■ Assignment ■
Starting at the line that has "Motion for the" and stopping after the line that has "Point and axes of", reproduce the listing below exactly; omit everything else.
Data to examine Start Marker
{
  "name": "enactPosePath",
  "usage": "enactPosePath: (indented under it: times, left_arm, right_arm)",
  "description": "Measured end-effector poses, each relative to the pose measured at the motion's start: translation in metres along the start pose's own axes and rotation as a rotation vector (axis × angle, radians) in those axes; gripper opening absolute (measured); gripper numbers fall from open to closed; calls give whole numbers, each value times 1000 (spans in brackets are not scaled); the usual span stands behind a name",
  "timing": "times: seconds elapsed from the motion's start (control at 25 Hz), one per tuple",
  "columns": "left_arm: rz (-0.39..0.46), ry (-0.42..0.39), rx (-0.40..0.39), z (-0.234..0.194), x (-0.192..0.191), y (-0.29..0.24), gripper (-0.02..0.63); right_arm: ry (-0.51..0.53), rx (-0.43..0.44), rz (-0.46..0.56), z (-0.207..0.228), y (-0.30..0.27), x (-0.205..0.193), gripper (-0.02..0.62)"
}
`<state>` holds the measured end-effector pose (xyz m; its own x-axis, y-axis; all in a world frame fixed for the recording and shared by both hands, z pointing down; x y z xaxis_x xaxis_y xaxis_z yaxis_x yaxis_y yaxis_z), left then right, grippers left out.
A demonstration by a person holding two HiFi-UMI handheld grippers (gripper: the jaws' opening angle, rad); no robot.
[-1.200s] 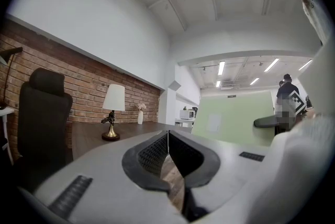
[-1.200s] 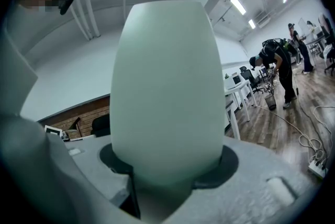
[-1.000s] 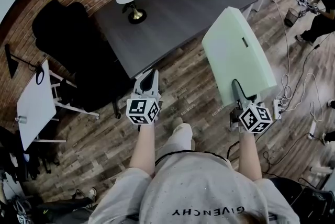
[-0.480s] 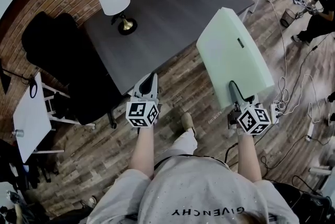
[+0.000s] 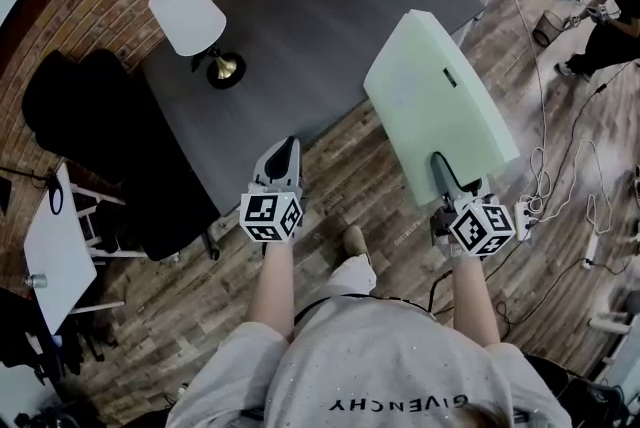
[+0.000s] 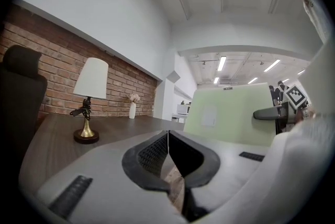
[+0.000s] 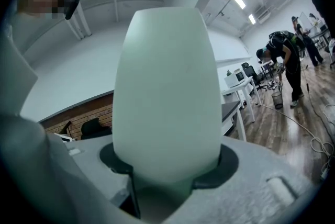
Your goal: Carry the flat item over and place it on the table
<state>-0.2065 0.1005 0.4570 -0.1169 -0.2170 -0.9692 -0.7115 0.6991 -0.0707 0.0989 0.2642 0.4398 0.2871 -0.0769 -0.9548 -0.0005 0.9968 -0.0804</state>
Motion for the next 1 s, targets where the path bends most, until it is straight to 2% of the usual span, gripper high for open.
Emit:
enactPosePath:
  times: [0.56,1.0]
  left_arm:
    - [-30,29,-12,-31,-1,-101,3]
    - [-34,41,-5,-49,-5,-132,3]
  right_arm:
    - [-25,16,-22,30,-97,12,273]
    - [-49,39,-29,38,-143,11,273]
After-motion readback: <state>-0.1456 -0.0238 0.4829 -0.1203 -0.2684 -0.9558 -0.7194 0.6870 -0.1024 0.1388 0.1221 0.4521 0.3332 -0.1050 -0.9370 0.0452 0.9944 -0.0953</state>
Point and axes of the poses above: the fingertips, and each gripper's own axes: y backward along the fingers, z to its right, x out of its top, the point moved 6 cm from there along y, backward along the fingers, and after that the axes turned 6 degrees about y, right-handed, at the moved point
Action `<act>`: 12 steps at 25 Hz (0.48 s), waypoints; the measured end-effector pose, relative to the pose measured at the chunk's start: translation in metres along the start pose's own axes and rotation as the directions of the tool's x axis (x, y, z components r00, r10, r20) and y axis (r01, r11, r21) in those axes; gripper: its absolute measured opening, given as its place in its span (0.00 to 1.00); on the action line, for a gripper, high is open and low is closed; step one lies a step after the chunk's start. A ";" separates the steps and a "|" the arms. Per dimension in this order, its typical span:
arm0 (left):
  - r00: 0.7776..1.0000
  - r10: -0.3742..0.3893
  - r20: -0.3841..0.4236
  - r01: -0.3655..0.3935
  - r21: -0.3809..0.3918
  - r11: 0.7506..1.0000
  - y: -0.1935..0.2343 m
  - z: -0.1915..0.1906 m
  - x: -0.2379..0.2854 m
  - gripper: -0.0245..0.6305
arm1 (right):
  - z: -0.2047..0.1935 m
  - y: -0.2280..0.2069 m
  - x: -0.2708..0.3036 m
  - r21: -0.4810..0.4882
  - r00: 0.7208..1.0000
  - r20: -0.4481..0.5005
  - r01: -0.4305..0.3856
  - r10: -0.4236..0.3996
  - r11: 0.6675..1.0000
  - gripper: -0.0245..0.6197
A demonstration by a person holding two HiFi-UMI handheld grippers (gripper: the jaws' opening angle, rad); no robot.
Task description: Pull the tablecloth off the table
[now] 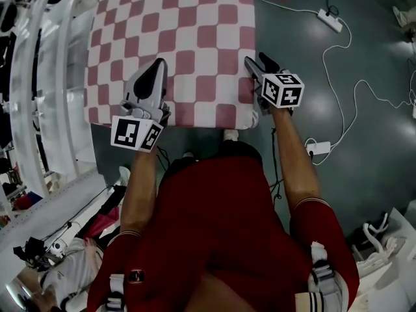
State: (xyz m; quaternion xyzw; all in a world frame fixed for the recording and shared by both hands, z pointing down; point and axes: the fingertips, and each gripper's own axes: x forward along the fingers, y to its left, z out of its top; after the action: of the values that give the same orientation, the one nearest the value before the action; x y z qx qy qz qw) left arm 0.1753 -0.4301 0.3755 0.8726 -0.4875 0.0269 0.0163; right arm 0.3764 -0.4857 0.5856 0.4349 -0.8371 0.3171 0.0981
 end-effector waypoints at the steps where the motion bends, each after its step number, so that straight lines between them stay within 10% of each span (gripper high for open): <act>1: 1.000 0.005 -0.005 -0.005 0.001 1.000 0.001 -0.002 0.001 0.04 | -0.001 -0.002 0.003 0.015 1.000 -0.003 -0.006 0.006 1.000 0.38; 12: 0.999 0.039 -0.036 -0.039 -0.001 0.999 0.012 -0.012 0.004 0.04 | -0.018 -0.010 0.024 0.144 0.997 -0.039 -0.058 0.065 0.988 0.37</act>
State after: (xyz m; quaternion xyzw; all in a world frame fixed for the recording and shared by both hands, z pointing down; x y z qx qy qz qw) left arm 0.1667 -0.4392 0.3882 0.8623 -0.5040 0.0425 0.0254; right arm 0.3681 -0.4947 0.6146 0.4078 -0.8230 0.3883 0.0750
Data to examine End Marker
■ Exercise answer ■
Motion for the next 1 s, targets where the path bends most, until it is straight to 2% of the usual span, gripper high for open.
Emit:
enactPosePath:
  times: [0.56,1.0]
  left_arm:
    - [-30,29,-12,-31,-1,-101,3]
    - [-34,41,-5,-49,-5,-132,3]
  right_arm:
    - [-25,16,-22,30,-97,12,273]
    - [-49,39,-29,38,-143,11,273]
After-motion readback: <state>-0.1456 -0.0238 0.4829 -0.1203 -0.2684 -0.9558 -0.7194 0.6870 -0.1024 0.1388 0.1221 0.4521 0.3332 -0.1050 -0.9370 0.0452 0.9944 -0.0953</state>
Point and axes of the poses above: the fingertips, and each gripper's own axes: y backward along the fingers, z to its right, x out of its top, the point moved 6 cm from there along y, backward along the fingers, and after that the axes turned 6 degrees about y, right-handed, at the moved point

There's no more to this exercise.